Kirthana Balachandran was diagnosed when she was three months old and is now studying to be a doctor

The first therapy that uses gene-editing is to be offered on the NHS in a “revolutionary breakthrough” for patients.

It will be used as a potential cure for the blood disorder beta thalassaemia.

Stem cells which make blood will be extracted, reprogrammed to correct the condition and returned to the patient’s body.

It could spare them needing a blood transfusion, every three to five weeks, for life.

People with beta thalassaemia struggle to produce enough haemoglobin, which is the protein in red blood cells that carries oxygen around the body.

It is a genetic disease that is passed down through families and caused by defects in the body’s instructions for manufacturing haemoglobin.

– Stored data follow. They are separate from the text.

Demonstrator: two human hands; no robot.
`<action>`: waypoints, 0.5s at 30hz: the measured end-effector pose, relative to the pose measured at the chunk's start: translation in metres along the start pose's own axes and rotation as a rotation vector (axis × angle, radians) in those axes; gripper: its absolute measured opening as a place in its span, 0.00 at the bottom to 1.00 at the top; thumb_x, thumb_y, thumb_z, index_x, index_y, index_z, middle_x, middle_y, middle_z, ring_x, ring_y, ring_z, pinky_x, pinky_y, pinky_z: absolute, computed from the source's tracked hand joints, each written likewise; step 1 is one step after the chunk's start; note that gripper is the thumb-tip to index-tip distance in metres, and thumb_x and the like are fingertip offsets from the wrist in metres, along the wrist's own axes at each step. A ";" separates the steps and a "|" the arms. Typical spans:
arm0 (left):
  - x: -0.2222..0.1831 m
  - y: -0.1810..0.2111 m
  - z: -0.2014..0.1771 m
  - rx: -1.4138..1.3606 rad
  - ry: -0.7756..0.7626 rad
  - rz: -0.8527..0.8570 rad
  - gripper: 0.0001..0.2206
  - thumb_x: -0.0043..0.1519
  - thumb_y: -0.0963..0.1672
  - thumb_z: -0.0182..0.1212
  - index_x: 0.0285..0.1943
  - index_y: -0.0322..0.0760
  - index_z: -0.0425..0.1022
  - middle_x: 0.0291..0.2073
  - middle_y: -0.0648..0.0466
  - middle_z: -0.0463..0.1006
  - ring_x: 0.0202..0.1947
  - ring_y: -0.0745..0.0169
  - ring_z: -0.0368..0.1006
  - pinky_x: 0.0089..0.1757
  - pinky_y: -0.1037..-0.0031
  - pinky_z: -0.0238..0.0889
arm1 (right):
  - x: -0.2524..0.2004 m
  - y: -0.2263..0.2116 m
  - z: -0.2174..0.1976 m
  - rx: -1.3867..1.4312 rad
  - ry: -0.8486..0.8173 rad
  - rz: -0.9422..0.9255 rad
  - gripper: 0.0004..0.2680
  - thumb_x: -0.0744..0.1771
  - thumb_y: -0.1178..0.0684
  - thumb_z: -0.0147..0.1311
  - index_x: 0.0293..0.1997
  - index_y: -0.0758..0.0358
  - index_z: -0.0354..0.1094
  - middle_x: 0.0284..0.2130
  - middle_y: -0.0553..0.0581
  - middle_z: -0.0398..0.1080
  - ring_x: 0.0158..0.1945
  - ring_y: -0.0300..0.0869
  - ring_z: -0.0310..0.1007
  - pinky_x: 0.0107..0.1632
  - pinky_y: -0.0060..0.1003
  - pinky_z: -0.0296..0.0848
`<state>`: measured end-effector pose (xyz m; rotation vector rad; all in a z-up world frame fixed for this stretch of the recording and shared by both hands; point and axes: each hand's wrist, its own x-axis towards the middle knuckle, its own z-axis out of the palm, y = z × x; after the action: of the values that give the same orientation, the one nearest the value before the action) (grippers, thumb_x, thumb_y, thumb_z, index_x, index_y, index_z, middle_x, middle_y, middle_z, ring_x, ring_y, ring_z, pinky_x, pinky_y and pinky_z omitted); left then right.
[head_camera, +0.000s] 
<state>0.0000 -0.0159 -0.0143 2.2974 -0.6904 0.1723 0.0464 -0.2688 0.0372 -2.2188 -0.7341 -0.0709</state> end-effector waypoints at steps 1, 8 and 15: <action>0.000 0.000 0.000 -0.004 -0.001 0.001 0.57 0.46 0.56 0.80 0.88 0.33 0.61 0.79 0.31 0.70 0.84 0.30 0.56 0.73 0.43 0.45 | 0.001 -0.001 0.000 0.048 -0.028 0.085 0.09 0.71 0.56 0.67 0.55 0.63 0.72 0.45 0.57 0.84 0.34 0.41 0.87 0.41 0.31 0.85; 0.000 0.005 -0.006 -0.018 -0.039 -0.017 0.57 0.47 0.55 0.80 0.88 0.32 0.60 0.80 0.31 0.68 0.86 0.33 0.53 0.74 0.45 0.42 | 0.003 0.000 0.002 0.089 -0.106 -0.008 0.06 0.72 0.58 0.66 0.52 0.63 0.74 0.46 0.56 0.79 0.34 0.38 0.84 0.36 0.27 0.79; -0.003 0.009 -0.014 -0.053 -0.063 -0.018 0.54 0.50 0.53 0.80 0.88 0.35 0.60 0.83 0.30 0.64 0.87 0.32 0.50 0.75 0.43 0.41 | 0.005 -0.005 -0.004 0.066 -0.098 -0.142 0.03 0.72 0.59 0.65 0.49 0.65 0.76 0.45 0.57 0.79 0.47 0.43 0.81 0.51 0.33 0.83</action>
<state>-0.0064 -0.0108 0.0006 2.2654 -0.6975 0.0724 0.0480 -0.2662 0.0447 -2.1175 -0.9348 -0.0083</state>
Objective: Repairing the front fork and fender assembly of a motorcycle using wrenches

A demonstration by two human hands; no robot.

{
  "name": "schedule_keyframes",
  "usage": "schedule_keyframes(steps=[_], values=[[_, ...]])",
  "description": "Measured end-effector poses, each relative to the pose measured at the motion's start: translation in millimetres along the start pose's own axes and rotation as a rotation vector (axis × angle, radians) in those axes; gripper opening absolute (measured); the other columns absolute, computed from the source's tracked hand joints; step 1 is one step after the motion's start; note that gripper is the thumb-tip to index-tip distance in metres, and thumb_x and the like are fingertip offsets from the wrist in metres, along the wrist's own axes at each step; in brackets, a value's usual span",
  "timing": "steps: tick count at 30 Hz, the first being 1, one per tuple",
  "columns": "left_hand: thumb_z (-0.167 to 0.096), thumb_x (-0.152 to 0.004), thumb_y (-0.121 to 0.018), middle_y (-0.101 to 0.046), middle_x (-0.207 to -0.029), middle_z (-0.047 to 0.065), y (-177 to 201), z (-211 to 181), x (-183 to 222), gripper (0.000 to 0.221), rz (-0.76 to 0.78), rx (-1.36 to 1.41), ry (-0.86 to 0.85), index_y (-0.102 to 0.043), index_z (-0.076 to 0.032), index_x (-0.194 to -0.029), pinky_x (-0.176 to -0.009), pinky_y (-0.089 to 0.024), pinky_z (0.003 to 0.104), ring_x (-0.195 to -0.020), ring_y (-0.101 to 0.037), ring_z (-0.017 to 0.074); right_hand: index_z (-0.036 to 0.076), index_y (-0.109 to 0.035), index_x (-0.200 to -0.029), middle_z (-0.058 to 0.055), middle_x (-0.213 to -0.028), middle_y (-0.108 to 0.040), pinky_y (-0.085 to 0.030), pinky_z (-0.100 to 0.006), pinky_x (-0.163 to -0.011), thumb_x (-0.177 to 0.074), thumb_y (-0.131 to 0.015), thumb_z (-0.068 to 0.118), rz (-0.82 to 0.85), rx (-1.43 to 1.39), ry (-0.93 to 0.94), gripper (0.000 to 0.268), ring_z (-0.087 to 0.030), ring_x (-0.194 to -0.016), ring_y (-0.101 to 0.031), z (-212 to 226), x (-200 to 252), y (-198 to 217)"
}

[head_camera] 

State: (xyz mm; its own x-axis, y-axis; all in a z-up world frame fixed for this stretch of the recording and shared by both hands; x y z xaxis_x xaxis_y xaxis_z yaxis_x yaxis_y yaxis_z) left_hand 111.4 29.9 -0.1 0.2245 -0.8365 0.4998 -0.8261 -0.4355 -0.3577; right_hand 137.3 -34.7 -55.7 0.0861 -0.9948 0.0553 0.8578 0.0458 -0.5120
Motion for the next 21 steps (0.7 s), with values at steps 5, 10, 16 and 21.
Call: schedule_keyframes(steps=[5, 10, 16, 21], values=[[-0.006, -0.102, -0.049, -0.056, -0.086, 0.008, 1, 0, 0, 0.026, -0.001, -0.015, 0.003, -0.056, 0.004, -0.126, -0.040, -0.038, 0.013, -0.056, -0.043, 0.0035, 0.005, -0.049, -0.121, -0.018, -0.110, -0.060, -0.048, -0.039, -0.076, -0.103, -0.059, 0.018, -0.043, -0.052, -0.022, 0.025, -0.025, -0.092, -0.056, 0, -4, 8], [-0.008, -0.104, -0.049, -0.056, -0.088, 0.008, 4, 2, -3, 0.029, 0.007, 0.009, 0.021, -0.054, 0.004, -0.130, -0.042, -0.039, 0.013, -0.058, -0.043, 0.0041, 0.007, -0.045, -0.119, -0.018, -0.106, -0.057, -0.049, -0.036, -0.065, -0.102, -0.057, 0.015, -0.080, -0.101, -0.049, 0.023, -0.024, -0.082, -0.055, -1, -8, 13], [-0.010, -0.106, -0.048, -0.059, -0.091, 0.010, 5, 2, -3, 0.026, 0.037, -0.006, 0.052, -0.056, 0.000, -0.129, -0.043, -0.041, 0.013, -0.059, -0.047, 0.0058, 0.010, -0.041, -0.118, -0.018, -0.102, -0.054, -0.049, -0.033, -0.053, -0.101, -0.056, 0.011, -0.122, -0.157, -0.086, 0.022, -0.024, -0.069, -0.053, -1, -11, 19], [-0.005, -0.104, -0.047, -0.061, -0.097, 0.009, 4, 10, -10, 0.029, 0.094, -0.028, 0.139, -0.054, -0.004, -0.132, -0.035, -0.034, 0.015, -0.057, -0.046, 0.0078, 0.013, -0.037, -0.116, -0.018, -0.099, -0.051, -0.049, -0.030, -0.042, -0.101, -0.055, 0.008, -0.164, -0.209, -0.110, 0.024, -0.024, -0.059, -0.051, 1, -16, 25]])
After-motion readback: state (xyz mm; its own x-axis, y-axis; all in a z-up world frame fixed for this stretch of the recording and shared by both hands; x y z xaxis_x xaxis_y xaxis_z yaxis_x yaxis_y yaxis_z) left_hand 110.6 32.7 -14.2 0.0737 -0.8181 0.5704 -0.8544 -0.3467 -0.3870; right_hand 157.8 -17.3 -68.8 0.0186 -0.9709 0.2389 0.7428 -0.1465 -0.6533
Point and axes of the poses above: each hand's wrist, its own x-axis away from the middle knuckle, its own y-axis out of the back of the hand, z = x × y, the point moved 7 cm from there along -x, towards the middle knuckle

It can leave people severely tired, weak, and short of breath and also cuts life expectancy.

Kirthana Balachandran, 21, was diagnosed when she was only three months old and gets muscle pain and back pain and can have palpitations when walking uphill.

“The idea of depending on transfusions for quite literally the rest of my life is daunting, I constantly worry about the future,” she says.

The idea of gene-editing is you only need to do it once.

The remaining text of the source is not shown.